What you will do ->
Copy out every entry precisely.
============================================================
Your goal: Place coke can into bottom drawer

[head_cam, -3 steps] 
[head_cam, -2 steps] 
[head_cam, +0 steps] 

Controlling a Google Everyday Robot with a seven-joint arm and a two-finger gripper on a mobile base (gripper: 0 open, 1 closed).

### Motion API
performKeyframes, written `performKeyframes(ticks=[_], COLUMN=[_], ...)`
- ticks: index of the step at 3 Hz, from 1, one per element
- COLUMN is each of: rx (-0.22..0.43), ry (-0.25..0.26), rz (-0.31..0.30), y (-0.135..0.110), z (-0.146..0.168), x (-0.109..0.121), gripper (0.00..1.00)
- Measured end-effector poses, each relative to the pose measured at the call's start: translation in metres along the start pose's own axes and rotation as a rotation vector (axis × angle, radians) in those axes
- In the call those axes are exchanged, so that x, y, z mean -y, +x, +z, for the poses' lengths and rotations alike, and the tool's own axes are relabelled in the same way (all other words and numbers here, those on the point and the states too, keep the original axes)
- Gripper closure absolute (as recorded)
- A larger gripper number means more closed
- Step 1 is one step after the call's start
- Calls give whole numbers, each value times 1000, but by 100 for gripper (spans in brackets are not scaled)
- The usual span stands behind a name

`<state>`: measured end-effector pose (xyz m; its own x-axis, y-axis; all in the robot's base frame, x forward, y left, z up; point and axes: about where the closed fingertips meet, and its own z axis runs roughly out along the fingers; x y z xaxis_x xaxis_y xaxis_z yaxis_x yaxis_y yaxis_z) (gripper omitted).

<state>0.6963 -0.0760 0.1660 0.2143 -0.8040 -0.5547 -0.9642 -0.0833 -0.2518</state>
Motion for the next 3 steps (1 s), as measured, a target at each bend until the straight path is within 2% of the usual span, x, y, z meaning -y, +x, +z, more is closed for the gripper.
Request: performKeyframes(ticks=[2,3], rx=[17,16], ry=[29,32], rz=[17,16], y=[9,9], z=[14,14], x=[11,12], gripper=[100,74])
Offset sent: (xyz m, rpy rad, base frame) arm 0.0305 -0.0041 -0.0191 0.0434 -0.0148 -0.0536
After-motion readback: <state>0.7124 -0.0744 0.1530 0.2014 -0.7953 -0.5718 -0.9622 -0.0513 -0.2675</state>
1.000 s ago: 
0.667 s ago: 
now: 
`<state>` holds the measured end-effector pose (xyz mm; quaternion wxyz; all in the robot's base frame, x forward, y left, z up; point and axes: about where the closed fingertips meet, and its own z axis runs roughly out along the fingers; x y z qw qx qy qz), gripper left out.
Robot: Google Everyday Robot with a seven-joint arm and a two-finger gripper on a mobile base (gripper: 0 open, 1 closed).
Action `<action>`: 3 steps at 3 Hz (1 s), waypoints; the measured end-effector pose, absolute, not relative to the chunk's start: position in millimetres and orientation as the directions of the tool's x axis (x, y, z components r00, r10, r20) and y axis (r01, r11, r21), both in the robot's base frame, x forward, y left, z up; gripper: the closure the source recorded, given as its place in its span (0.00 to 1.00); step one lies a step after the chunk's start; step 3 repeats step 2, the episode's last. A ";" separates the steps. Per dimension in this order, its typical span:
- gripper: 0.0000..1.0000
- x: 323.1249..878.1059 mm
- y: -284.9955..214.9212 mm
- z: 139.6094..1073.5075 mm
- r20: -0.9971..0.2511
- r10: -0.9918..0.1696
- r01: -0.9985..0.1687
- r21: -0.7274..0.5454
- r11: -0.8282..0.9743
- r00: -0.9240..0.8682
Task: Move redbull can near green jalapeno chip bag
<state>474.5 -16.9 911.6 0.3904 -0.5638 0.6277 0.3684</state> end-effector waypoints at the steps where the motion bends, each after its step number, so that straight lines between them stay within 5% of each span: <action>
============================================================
Result below ->
Your goal: Place coke can into bottom drawer

[head_cam, -3 steps] 
[head_cam, -2 steps] 
[head_cam, +0 steps] 

Controlling a Google Everyday Robot with a seven-joint arm and a two-finger gripper on a mobile base (gripper: 0 open, 1 closed).

### Motion API
performKeyframes, written `performKeyframes(ticks=[_], COLUMN=[_], ...)`
- ticks: index of the step at 3 Hz, from 1, one per element
- COLUMN is each of: rx (-0.22..0.43), ry (-0.25..0.26), rz (-0.31..0.30), y (-0.135..0.110), z (-0.146..0.168), x (-0.109..0.121), gripper (0.00..1.00)
- Measured end-effector poses, each relative to the pose measured at the call's start: translation in metres along the start pose's own axes and rotation as a rotation vector (axis × angle, radians) in those axes
- In the call those axes are exchanged, so that x, y, z mean -y, +x, +z, for the poses' lengths and rotations alike, and the tool's own axes are relabelled in the same way (all other words and numbers here, those on the point and the states too, keep the original axes)
- Gripper closure absolute (as recorded)
- A larger gripper number means more closed
- Step 1 is one step after the call's start
- Calls give whole numbers, each value times 1000, but by 100 for gripper (spans in brackets are not scaled)
- The usual span stands behind a name

`<state>`: measured end-effector pose (xyz m; its own x-axis, y-axis; all in the robot's base frame, x forward, y left, z up; point and axes: about where the closed fingertips meet, and its own z axis runs roughly out along the fingers; x y z xaxis_x xaxis_y xaxis_z yaxis_x yaxis_y yaxis_z) (gripper omitted).

<state>0.6963 -0.0760 0.1660 0.2143 -0.8040 -0.5547 -0.9642 -0.0833 -0.2518</state>
Motion for the next 3 steps (1 s), as measured, a target at each bend until the straight path is within 2% of the usual span, x, y, z meaning -y, +x, +z, more is closed for the gripper.
Request: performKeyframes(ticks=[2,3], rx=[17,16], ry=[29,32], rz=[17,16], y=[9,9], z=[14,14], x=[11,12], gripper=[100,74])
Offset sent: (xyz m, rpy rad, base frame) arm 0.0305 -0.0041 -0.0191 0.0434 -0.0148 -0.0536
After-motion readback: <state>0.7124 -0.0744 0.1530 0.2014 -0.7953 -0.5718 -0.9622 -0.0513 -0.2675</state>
1.000 s ago: 
0.667 s ago: 
now: 
`<state>` holds the measured end-effector pose (xyz mm; quaternion wxyz; all in the robot's base frame, x forward, y left, z up; point and axes: about where the closed fingertips meet, and its own z axis runs roughly out along the fingers; x y z qw qx qy qz), gripper left out.
Robot: Google Everyday Robot with a seven-joint arm and a two-finger gripper on a mobile base (gripper: 0 open, 1 closed).
Action `<action>`: 3 steps at 3 Hz (1 s), waypoints; the measured end-effector pose, absolute, not relative to the chunk's start: position in millimetres and orientation as the directions of the tool's x axis (x, y, z components r00, r10, r20) and y axis (r01, r11, r21), both in the robot's base frame, x forward, y left, z up; gripper: the closure the source recorded, given as its place in its span (0.00 to 1.00); step one lies a step after the chunk's start; step 3 repeats step 2, the episode's last. A ";" separates the steps. Per dimension in this order, its typical span:
- gripper: 0.0000..1.0000
- x: 323.1249..878.1059 mm
- y: -284.9955..214.9212 mm
- z: 139.6094..1073.5075 mm
- r20: -0.9971..0.2511
- r10: -0.9918..0.1696
- r01: -0.9985..0.1687
- r21: -0.7274..0.5454
- r11: -0.8282..0.9743
- r00: -0.9240..0.8682
Task: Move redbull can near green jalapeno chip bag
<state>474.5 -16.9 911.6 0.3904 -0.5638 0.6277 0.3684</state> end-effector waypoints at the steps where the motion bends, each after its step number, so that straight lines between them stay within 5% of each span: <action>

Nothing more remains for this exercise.